=== WHAT YOU SHOULD DO ===
Below are the records. Restate word for word every line from the one that contains "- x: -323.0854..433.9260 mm" through the final line, both included.

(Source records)
※ ※ ※

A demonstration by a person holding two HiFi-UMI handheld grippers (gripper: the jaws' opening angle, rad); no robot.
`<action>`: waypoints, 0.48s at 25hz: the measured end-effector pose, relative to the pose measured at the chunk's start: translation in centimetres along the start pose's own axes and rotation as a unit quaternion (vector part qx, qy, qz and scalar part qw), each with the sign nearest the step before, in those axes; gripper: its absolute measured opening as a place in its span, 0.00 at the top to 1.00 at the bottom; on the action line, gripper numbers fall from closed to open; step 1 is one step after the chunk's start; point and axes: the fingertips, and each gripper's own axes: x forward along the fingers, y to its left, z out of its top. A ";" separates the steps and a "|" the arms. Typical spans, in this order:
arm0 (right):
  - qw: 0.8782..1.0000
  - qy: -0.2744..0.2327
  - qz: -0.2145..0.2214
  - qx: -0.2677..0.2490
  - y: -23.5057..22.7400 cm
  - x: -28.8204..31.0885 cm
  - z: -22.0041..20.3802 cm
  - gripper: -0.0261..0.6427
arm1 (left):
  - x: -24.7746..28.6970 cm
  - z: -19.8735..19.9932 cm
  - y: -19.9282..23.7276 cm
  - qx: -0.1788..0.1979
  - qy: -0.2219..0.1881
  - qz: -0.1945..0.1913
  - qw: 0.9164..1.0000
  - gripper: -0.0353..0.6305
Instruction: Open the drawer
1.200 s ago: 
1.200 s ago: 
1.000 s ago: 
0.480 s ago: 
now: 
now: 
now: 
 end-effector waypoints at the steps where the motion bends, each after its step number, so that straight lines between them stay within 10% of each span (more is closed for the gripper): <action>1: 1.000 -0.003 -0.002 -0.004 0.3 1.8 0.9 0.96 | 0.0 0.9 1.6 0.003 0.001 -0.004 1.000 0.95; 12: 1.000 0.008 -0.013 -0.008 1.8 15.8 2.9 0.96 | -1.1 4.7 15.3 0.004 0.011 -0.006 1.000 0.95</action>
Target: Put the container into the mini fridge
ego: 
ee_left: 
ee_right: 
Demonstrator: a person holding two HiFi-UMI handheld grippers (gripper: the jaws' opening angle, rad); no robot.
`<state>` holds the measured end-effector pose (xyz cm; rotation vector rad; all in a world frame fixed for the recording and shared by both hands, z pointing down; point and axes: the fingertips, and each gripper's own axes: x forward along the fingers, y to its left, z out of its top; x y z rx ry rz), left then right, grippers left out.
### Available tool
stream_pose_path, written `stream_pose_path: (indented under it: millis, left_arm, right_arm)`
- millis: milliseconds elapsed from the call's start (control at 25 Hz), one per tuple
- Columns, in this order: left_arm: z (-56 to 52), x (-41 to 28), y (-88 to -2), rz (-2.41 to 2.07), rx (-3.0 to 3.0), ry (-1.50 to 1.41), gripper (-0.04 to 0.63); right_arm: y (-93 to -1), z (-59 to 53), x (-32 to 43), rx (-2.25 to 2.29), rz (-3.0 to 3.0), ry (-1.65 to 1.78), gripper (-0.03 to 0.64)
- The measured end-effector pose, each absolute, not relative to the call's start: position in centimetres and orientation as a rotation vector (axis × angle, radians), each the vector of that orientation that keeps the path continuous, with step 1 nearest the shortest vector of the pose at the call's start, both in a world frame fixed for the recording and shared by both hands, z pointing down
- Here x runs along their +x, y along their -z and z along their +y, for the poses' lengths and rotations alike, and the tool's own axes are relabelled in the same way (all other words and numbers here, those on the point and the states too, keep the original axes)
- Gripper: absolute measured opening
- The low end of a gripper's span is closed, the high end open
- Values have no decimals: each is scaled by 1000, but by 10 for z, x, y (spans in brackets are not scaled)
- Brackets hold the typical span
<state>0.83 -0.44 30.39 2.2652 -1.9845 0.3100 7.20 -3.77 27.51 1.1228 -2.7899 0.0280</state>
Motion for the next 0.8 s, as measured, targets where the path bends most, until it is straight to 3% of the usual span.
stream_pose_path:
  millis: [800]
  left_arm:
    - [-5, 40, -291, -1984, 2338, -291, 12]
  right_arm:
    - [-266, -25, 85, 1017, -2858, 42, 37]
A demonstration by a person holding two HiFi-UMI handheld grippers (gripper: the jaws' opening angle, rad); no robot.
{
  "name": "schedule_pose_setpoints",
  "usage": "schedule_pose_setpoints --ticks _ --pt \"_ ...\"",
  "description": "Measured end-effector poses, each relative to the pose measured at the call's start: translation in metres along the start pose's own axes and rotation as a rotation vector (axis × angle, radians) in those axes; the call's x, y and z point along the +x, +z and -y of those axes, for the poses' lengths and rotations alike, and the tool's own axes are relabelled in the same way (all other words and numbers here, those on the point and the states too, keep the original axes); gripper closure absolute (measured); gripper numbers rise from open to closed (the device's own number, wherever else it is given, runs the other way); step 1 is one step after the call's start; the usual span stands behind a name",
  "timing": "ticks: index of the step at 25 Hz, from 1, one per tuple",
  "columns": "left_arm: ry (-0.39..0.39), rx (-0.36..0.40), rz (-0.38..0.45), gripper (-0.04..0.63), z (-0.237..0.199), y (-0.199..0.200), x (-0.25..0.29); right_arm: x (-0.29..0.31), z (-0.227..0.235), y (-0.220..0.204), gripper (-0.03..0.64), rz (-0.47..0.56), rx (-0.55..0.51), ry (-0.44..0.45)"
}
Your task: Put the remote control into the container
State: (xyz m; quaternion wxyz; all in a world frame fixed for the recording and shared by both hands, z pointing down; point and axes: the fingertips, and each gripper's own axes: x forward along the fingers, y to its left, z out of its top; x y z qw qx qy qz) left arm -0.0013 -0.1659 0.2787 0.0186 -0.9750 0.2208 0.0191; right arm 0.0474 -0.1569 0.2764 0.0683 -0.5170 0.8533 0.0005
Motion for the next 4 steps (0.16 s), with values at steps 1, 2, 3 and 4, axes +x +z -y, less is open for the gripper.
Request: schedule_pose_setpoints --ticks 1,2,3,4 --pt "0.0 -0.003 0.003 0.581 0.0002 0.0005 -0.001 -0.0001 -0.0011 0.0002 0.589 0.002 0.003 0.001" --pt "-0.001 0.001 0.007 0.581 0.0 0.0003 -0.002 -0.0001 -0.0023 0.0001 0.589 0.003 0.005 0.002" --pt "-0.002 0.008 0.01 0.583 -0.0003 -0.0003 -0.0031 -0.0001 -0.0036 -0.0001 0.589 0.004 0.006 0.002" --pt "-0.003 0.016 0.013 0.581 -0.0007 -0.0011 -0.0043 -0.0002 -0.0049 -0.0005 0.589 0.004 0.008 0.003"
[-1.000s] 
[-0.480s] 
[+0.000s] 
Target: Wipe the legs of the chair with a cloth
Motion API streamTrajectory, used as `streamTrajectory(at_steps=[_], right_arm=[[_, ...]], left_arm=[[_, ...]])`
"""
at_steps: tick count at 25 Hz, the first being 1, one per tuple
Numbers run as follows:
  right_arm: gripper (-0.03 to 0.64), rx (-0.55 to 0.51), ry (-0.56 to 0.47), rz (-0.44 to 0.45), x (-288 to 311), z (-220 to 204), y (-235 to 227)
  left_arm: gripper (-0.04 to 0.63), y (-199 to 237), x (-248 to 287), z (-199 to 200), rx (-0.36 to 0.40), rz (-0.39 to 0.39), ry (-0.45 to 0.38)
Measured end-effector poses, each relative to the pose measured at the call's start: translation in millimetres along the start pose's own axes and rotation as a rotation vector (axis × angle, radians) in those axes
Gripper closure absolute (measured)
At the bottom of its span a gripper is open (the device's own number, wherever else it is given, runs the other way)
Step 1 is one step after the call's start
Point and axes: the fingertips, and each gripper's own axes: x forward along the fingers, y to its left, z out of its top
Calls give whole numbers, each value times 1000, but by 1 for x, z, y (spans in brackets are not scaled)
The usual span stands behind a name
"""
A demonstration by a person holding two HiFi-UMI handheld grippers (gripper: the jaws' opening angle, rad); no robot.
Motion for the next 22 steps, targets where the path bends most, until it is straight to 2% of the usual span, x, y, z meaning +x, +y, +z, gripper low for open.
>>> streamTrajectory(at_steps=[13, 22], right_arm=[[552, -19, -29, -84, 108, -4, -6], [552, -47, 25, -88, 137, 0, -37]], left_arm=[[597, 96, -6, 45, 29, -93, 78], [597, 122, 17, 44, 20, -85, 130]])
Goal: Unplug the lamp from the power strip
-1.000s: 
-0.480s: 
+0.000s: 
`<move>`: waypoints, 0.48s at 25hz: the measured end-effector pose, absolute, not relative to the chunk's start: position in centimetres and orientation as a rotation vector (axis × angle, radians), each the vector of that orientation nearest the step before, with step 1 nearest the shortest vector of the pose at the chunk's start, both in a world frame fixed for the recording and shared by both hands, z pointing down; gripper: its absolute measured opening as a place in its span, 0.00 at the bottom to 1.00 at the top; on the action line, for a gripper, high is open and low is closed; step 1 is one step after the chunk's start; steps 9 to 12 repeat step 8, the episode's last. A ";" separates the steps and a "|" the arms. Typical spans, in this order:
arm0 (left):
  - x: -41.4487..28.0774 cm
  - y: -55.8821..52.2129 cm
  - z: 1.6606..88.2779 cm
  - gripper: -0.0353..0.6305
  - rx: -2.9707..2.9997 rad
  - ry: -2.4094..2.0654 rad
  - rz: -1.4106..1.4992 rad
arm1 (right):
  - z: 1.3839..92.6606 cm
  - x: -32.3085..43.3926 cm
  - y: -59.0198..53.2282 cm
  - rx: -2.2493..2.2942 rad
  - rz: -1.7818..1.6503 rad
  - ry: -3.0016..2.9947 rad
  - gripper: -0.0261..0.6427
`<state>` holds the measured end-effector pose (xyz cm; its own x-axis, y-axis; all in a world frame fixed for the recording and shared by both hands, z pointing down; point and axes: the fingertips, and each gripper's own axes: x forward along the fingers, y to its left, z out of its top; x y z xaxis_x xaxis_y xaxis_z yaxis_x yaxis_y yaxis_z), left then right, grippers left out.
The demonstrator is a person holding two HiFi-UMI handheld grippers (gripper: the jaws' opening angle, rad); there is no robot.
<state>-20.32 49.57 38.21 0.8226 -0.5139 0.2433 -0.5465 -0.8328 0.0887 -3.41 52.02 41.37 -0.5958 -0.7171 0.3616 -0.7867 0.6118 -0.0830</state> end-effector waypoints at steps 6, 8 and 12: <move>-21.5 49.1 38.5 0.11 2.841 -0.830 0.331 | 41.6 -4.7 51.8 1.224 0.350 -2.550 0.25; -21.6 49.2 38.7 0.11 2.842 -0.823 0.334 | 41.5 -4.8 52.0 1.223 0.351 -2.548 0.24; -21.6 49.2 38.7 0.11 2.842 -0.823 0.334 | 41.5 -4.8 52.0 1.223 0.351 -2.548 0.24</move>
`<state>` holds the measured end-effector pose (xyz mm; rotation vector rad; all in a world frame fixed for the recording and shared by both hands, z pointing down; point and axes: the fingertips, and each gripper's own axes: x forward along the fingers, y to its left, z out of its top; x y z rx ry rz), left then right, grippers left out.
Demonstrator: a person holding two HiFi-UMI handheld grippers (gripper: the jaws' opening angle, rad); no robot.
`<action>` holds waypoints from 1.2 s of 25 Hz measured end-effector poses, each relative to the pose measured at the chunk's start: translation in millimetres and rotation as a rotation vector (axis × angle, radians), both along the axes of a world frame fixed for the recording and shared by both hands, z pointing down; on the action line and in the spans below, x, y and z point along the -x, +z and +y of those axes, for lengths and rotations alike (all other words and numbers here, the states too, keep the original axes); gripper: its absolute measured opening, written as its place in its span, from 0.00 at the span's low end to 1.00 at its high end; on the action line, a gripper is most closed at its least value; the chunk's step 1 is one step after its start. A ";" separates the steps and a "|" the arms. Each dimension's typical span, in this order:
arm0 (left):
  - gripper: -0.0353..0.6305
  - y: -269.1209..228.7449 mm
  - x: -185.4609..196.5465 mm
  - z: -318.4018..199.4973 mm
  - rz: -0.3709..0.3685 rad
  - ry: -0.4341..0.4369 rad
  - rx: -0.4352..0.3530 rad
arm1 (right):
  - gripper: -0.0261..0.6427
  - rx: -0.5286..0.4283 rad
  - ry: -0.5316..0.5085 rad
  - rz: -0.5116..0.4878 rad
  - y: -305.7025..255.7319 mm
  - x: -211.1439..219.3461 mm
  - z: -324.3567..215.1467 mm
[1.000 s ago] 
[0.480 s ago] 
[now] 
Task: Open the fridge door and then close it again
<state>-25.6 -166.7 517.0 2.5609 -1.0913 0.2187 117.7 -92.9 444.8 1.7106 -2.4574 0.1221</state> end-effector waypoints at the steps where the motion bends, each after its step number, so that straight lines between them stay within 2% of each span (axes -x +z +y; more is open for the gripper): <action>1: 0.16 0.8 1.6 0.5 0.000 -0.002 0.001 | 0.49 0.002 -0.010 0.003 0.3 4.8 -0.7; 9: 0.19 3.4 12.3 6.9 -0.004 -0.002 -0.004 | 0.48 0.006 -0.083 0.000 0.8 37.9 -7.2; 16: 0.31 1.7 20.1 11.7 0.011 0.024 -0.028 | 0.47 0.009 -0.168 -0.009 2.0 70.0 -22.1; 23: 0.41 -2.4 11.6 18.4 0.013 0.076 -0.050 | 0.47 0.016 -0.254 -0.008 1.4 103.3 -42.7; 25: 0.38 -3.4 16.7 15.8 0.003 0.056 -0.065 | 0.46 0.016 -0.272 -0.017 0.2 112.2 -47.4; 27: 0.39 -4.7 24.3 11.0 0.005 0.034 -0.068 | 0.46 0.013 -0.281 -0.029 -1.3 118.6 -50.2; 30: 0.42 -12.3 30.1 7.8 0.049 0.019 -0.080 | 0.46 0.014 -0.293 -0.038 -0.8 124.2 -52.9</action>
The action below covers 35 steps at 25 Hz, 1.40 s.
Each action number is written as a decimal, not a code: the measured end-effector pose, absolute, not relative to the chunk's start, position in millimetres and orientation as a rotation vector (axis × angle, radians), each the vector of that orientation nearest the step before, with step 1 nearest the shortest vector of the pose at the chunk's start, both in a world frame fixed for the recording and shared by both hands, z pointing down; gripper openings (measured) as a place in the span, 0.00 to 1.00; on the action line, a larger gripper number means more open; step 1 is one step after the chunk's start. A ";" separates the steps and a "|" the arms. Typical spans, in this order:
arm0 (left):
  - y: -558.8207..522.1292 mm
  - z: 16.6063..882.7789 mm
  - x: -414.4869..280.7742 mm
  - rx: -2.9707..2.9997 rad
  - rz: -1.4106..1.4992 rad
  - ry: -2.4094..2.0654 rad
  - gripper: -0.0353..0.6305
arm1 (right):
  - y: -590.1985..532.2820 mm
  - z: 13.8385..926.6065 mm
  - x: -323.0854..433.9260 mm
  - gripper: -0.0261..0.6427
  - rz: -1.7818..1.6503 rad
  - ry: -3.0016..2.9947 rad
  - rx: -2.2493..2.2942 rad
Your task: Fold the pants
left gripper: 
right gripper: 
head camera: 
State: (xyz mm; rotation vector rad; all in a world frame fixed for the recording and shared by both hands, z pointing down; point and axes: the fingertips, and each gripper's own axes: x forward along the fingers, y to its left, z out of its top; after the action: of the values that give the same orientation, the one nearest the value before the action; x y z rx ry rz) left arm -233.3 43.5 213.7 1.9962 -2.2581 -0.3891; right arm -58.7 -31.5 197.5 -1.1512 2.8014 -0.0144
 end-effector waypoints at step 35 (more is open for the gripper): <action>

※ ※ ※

=== OUTPUT ===
  - x: -323.0854..433.9260 mm
  - gripper: -0.0261..0.6427
  - rz: -1.7818..1.6503 rad
  - ry: -3.0016..2.9947 rad
  - rx: -2.2493..2.2942 rad
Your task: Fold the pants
left gripper: 
right gripper: 
head camera: 
State: (xyz mm; rotation vector rad; all in a world frame fixed for the recording and shared by both hands, z pointing down; point and axes: the fingertips, and each gripper's own axes: x forward along the fingers, y to its left, z out of its top; after the action: of the values that give the same orientation, the one nearest the value before the action; x y z rx ry rz) left arm -233.3 43.5 213.7 1.9962 -2.2581 -0.3891; right arm -58.7 -31.5 197.5 -1.1512 2.8014 -0.0144
 end-effector waypoints at step 35 (more is open for the gripper): <action>

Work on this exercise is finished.